# WORK REQUEST
Show all lines from the data that include the word "Sample".

[Items from a data source]
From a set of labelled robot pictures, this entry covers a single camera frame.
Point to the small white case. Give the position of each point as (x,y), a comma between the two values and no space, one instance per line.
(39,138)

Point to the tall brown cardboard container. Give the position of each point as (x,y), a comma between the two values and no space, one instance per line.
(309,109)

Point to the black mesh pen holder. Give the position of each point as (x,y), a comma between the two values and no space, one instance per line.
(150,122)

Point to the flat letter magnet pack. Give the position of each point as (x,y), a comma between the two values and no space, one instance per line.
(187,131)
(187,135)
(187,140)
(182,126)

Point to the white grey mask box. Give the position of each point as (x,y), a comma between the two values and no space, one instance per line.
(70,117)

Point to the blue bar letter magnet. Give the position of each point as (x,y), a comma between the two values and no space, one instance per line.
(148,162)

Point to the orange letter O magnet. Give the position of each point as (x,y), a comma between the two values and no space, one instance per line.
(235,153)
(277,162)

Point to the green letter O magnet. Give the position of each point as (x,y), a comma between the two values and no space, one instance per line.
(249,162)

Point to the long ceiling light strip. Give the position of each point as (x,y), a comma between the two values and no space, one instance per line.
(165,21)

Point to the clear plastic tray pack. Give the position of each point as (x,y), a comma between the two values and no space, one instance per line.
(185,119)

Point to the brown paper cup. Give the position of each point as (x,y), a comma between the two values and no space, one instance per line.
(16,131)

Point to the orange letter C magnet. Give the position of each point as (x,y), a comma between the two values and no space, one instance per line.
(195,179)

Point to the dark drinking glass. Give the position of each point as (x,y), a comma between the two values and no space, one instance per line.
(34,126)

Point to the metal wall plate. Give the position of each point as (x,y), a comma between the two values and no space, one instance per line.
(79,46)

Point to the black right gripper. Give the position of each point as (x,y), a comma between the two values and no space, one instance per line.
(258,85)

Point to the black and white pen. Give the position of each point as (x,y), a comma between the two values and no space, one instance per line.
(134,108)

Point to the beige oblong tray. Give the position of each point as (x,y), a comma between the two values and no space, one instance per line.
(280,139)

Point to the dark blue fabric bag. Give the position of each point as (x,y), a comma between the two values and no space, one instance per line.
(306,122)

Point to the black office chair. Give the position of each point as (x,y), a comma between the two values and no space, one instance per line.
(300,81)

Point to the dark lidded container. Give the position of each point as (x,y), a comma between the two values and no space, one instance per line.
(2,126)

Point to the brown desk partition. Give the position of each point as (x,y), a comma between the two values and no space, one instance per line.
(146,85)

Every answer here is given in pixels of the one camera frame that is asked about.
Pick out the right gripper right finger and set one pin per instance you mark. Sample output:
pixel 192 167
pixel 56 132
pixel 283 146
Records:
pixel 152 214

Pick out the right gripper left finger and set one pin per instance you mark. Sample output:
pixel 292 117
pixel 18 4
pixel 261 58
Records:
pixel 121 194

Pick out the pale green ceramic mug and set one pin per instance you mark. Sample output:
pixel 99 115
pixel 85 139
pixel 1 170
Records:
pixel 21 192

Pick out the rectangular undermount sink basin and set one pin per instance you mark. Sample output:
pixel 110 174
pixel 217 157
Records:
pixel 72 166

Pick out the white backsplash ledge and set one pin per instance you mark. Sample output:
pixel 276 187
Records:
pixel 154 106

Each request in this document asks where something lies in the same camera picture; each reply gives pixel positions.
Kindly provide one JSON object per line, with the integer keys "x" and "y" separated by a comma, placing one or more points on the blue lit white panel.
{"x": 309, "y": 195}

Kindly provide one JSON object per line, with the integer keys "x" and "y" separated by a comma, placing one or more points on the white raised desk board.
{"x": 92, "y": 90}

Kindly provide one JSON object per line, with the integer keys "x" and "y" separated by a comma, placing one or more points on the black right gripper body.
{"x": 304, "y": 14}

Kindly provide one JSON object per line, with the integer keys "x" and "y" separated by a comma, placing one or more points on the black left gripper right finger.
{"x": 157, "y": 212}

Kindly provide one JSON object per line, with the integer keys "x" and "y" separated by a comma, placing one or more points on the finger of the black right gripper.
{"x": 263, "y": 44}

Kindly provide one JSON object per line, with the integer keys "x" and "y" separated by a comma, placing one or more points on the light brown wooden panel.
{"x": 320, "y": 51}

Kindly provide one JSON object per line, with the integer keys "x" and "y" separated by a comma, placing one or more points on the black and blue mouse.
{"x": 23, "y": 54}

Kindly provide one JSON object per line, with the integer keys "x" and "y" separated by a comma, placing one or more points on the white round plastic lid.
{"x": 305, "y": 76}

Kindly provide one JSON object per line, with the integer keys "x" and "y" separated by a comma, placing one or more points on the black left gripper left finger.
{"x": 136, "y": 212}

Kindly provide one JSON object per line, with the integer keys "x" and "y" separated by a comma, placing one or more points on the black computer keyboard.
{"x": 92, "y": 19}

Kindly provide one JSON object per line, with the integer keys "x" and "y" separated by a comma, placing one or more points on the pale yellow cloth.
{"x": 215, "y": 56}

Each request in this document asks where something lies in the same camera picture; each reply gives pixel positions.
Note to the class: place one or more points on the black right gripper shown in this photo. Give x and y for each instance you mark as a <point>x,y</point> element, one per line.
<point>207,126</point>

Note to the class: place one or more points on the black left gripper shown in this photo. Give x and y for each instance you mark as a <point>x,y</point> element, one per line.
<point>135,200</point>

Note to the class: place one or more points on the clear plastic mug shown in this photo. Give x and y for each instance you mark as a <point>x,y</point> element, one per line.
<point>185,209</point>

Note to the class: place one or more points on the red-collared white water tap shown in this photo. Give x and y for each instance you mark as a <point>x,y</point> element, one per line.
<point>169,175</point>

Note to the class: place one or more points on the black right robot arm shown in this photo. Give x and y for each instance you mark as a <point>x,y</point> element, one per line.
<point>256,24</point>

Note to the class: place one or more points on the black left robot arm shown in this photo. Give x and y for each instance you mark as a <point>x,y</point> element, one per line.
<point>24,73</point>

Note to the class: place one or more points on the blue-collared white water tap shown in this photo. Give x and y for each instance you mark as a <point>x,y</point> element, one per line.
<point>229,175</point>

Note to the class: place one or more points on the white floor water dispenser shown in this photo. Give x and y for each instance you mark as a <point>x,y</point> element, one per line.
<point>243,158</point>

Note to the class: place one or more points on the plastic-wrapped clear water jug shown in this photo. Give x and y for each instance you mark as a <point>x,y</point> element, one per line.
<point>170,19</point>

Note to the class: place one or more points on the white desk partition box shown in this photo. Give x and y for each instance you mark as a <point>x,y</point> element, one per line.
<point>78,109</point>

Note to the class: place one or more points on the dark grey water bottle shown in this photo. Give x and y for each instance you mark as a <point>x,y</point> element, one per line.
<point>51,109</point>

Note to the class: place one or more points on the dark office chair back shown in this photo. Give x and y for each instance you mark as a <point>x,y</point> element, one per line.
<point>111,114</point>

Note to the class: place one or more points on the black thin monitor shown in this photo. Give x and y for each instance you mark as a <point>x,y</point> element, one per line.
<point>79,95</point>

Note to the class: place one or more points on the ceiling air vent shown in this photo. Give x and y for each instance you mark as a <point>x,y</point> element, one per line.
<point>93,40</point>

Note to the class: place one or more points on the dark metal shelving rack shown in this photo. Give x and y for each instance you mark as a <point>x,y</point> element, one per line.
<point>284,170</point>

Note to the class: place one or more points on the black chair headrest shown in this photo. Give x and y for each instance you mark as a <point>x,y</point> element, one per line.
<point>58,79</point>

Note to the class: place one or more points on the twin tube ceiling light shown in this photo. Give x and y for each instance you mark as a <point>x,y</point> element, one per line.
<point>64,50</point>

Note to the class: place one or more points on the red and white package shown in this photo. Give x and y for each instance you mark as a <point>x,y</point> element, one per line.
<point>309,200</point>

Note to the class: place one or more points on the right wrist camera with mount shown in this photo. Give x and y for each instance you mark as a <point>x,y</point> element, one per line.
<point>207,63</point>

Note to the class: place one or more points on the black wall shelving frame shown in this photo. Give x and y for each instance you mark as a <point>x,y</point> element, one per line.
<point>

# WRITTEN REPLY
Pick out the right gripper right finger and set one pin per instance you mark. Sample output:
Pick out the right gripper left finger and set one pin per instance you mark. Sample output:
Pick out the pale green ceramic mug and set one pin per instance you mark. Sample output:
Pick out the rectangular undermount sink basin and set one pin per instance you mark. Sample output:
Pick out the white backsplash ledge and set one pin per instance you mark. Sample output:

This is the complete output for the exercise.